Monday, August 25, 2008

In the days of Imperial Rome, damnatio memoriae was considered to be the most severe means of condemnation a Roman could ever suffer. The sanction of damnatio memoriae removes any indication that the person ever existed in the first place. It would involve deleting their name from all official records. Wiping all identifying inscriptions from their statues and perhaps most significantly, destroying their likeness in portraiture.

The most poignant instance of damnatio memoriae is the Severan family portrait on the Arco degli Argentarii. In 211, Caracalla killed and sanctioned the damnatio memoriae of his brother Geta. The relief has a tremendous gaping space where Geta once stood with his family. That large gaping space is so startling, so unnerving. It shows what it is to be chipped away from antiquity, to be forgotten by the annals of time.

In a contemporary context, it is extremely difficult to appreciate how you could be completely wiped from history. Subconsciously, many of us have an unyielding obsession with personal iconography. This is manifested in our compulsive need to take digital photos in a bid to prove we were there – and what’s more, we looked really great while we were there.

Even the most heinous figures in criminal history could never suffer the fate of a damnatio memoriae. The crimes of these people can never be forgotten. It is just like the ever-infamous police mug shot of Myra Hindley - their image has become potent symbol of pure evil in contemporary culture. Surely such a visceral association is a far more brutal condemnation than to be wiped from history altogether?

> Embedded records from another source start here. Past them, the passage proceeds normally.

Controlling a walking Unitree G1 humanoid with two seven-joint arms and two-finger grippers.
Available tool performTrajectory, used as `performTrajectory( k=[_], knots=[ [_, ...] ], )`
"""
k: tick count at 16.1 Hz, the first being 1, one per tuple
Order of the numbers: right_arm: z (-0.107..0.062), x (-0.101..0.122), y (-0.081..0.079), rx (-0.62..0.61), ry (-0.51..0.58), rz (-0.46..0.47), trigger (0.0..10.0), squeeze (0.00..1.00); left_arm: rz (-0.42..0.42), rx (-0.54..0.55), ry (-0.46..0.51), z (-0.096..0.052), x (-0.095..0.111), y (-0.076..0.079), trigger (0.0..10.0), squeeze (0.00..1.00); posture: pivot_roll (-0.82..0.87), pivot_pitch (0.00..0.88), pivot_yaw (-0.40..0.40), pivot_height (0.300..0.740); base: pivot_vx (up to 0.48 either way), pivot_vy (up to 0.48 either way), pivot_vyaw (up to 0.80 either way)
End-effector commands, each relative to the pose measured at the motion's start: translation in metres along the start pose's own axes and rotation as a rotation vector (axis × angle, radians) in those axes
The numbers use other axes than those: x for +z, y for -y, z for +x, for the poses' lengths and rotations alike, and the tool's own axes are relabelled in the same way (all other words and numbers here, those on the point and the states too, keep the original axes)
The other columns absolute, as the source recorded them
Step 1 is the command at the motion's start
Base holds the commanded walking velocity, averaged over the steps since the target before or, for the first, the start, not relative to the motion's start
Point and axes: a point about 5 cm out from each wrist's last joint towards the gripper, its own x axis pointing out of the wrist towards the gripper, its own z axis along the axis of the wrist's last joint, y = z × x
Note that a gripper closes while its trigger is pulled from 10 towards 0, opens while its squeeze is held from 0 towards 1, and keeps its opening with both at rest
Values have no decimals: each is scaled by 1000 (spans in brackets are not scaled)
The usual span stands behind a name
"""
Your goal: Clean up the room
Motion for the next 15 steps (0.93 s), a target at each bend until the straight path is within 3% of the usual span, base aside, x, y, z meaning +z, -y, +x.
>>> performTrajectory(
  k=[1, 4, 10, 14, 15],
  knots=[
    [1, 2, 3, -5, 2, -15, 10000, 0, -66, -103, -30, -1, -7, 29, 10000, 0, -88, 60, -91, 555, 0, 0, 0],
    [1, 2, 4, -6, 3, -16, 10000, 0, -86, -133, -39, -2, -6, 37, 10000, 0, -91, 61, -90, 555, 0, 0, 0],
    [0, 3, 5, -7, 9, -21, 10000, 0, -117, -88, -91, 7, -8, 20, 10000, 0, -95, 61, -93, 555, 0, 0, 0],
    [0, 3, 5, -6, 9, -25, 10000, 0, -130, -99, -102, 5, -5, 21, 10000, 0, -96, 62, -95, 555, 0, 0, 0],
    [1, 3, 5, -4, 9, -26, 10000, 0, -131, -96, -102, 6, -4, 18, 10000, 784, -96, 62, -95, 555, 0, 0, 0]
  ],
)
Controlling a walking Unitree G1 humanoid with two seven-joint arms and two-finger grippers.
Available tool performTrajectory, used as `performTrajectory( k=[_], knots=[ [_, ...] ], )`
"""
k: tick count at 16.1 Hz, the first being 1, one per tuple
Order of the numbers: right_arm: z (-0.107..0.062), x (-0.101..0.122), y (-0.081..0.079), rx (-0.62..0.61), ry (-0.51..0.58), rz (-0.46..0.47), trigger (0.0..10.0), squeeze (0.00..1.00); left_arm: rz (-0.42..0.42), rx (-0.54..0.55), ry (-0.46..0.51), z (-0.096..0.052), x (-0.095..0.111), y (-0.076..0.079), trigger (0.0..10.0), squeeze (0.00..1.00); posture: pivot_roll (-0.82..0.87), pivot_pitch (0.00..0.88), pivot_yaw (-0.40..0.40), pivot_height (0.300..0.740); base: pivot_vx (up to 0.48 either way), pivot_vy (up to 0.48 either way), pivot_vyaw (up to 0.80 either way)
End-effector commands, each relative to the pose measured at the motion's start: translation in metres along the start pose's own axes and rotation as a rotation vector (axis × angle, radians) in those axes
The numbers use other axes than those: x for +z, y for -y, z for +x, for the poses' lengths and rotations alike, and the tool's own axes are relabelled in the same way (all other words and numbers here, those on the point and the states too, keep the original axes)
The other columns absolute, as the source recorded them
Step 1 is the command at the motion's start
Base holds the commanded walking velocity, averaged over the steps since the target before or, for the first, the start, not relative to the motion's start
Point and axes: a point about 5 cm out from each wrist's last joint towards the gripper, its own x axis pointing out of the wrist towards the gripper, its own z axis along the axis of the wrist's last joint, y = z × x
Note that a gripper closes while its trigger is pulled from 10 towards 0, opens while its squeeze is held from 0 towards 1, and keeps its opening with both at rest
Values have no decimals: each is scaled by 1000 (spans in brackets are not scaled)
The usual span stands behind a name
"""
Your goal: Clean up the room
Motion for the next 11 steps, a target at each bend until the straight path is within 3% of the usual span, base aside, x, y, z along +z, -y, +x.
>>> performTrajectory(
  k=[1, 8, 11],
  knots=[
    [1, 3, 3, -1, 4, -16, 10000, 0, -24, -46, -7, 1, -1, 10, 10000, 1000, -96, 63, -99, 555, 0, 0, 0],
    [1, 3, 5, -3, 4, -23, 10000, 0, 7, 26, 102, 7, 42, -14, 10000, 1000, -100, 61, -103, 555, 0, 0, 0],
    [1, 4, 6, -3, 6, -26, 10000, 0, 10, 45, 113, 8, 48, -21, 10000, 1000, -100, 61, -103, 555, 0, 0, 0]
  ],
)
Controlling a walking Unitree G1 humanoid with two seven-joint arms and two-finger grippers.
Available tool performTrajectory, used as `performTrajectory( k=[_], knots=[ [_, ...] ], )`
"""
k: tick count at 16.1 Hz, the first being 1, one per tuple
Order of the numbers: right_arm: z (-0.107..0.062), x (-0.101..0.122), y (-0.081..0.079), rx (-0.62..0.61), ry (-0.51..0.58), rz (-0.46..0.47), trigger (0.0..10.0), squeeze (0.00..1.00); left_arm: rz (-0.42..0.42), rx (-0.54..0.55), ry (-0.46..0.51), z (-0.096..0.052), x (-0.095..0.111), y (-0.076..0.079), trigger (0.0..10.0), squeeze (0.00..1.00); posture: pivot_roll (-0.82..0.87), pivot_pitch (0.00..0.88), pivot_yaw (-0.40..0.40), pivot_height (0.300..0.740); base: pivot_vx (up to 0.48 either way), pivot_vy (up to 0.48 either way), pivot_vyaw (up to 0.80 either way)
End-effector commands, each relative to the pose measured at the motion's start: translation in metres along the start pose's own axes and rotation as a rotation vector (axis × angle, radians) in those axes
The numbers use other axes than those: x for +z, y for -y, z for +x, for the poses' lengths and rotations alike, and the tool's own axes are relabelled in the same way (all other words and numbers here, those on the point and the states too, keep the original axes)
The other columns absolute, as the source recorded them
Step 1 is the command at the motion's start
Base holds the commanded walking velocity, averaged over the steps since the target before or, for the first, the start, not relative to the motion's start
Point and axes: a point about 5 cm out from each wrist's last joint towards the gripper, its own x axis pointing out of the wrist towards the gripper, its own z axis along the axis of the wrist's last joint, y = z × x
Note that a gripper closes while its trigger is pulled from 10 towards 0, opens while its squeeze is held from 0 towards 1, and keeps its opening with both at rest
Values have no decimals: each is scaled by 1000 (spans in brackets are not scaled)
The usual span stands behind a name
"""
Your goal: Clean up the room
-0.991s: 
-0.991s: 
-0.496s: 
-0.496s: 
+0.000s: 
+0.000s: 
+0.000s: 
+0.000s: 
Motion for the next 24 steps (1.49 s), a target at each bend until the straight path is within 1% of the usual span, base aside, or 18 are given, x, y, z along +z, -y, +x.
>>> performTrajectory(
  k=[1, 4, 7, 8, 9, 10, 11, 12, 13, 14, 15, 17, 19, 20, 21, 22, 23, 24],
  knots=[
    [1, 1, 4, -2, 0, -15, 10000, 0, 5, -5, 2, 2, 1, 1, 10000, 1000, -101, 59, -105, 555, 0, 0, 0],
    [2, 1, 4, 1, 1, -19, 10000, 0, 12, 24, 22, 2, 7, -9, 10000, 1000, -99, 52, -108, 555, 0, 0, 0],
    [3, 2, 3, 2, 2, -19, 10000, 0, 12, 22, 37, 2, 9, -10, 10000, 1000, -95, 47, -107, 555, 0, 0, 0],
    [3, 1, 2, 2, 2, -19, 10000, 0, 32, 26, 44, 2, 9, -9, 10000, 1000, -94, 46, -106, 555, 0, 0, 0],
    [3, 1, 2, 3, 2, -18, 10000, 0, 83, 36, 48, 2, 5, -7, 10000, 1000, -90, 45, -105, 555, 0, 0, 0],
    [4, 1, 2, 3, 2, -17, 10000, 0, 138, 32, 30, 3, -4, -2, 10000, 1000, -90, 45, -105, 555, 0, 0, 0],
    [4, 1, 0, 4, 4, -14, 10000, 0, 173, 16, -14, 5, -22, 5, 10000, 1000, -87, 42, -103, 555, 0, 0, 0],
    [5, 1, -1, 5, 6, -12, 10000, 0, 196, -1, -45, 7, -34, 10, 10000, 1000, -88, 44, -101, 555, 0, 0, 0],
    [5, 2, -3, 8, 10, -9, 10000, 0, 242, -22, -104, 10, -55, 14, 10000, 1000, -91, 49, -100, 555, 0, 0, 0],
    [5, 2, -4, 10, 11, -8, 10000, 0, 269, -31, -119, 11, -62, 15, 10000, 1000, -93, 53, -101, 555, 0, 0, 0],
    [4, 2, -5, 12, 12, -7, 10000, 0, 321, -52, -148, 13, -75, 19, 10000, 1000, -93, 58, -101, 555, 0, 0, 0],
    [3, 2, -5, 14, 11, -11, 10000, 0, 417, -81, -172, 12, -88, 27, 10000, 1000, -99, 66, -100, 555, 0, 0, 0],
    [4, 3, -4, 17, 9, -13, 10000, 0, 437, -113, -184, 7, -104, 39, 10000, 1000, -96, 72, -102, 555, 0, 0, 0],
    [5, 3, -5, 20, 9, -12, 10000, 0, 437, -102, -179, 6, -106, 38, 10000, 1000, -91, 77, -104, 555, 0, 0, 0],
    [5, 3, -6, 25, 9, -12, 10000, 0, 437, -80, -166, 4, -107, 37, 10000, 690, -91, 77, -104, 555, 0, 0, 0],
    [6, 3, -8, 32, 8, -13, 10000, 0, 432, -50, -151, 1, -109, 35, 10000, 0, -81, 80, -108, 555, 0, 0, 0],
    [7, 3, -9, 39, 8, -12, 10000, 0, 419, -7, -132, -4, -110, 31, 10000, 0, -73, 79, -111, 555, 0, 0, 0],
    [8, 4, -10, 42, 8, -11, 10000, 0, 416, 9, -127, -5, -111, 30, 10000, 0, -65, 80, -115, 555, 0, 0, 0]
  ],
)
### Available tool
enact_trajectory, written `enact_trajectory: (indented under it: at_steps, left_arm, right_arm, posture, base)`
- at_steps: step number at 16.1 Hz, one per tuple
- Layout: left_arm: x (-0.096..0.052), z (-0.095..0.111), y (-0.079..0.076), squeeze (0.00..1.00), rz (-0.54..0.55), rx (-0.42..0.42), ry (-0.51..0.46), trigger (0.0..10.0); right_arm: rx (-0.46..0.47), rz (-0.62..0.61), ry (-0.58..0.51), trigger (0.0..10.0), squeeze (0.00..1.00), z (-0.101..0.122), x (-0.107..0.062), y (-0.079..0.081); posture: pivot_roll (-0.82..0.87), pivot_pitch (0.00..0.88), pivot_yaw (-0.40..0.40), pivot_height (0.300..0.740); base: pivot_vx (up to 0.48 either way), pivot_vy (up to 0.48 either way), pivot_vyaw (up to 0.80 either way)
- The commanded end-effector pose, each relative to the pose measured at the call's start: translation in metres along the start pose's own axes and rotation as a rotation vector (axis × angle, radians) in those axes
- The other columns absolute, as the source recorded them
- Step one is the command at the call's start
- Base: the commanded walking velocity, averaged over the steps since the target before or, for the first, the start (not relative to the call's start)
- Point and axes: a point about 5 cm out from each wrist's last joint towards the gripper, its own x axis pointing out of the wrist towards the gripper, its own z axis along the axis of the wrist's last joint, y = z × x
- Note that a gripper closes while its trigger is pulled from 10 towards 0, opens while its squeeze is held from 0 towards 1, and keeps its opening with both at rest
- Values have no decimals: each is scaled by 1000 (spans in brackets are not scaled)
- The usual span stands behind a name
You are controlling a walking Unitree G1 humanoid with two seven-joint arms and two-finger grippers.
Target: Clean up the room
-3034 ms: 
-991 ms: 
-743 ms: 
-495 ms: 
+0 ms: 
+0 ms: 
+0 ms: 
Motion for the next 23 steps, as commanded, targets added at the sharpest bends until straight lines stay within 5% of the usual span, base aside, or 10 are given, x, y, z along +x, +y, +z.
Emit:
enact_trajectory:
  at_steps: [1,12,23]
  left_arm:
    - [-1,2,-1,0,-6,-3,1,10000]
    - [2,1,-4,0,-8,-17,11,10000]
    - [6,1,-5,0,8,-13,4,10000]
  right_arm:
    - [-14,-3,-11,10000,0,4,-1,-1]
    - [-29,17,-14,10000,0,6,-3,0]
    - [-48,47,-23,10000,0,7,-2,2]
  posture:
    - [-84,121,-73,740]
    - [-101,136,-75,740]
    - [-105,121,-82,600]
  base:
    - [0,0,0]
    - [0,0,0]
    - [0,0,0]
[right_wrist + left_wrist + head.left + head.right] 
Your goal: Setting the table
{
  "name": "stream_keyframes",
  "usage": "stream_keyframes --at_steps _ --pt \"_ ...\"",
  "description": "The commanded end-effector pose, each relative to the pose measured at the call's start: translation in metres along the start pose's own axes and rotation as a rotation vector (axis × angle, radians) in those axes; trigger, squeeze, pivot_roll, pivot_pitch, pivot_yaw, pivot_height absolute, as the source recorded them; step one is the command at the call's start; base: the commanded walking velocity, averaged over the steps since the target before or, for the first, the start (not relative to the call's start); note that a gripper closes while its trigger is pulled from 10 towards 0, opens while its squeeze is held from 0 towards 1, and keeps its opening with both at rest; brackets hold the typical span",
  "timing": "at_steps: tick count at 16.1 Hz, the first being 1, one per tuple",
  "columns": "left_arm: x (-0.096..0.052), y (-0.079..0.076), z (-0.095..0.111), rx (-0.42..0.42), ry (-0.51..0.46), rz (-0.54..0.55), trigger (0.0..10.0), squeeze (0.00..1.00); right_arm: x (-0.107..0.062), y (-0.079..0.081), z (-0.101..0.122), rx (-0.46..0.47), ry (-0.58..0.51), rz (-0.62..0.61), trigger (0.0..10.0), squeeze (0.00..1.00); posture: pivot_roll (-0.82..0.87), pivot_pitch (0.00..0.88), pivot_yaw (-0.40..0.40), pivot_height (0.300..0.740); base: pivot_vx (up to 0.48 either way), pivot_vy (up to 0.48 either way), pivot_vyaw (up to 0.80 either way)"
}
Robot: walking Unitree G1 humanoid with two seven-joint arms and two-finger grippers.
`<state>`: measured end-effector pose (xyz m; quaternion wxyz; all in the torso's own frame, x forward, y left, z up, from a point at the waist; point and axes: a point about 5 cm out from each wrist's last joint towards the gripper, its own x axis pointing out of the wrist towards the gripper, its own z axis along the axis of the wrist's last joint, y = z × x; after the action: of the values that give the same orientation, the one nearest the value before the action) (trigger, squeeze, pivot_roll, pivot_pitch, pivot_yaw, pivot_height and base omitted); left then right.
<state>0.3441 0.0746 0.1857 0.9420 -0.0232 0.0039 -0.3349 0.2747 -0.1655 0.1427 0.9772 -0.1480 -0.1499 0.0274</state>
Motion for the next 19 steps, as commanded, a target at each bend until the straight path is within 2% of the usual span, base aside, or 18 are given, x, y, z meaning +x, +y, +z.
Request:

But perhaps the punishment of damnatio memoriae taps into another idea altogether. It really just targets our innate desire to be remembered, even if it is in any way, long after we’re gone.

1 comment:

adam said...

What's so interesting about the Hindley thing, I think, is that she is completely defined by that mug shot, and that mug shot (and representations of it such as the Marcus Harvey handprint collage that showed up during the Olympic handover ceremony) always draw condemnation and horror EVEN THOUGH they make sure that it is (understandably and kind of quite rightly) impossible to think of her as anything other than a child murderer. You'd think people who still want her to hang even though she's now dead wouldn't have such an issue with anything that ensured that the dominant reading always reigned supreme. It's like Suffer Little Children, which again says over and over again 'she did this, look what she did, remember their names' (again, understandably and quite rightly). Somewhere under this there is a debate to be had about why we villify women who kill so much more than men - there's a fantastic recent documentary called 'I Am Maxine Carr' about a number of women who've been mistaken for her and how it's affected their lives.
This isn't what you wrote about at all, of course, but there you go. I will also, whilst I'm here, leave a link to your lovely post on The Chain (as you haven't) to make sure people who read you here find you there.